# Problem details
Your answer should be one number: the count of lines in the data below that include "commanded".

□ □ □ □

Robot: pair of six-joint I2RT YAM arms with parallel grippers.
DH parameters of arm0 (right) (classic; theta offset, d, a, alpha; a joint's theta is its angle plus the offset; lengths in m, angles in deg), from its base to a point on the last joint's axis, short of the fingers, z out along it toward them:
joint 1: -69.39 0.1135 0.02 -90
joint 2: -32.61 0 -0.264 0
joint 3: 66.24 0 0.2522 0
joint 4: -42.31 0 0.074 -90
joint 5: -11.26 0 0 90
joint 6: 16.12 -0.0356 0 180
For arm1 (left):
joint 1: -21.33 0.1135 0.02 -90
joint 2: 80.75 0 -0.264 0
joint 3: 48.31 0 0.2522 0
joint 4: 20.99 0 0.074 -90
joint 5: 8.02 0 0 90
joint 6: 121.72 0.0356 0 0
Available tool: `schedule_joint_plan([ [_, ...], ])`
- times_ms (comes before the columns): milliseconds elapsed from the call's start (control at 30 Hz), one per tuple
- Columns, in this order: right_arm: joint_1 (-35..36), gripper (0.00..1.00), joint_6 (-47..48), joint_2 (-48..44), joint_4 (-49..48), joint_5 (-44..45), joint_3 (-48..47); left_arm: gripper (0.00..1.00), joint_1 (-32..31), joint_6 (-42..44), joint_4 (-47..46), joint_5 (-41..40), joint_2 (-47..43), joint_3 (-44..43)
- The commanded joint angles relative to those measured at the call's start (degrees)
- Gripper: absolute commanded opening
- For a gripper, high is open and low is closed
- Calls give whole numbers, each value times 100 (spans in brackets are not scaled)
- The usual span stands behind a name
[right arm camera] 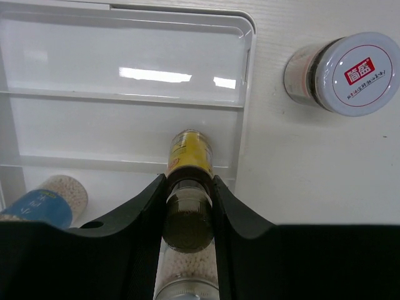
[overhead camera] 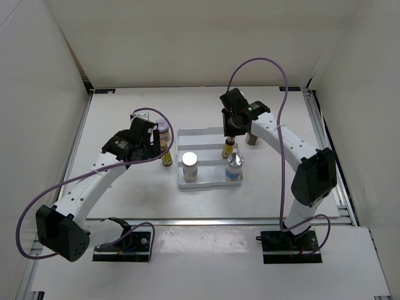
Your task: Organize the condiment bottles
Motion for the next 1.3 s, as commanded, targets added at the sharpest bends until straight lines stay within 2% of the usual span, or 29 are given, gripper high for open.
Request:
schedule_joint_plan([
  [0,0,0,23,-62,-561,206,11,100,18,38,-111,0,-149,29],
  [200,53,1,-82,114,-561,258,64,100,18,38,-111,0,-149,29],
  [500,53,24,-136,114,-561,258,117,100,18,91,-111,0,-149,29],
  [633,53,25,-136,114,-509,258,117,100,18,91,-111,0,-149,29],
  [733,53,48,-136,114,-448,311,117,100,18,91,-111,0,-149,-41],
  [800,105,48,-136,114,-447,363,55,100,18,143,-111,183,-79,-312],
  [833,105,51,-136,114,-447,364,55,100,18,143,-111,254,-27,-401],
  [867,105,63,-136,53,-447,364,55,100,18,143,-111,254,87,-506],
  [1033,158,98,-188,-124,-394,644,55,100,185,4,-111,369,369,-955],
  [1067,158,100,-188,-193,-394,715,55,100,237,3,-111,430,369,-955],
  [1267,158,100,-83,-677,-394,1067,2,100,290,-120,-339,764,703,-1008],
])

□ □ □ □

# Task result
3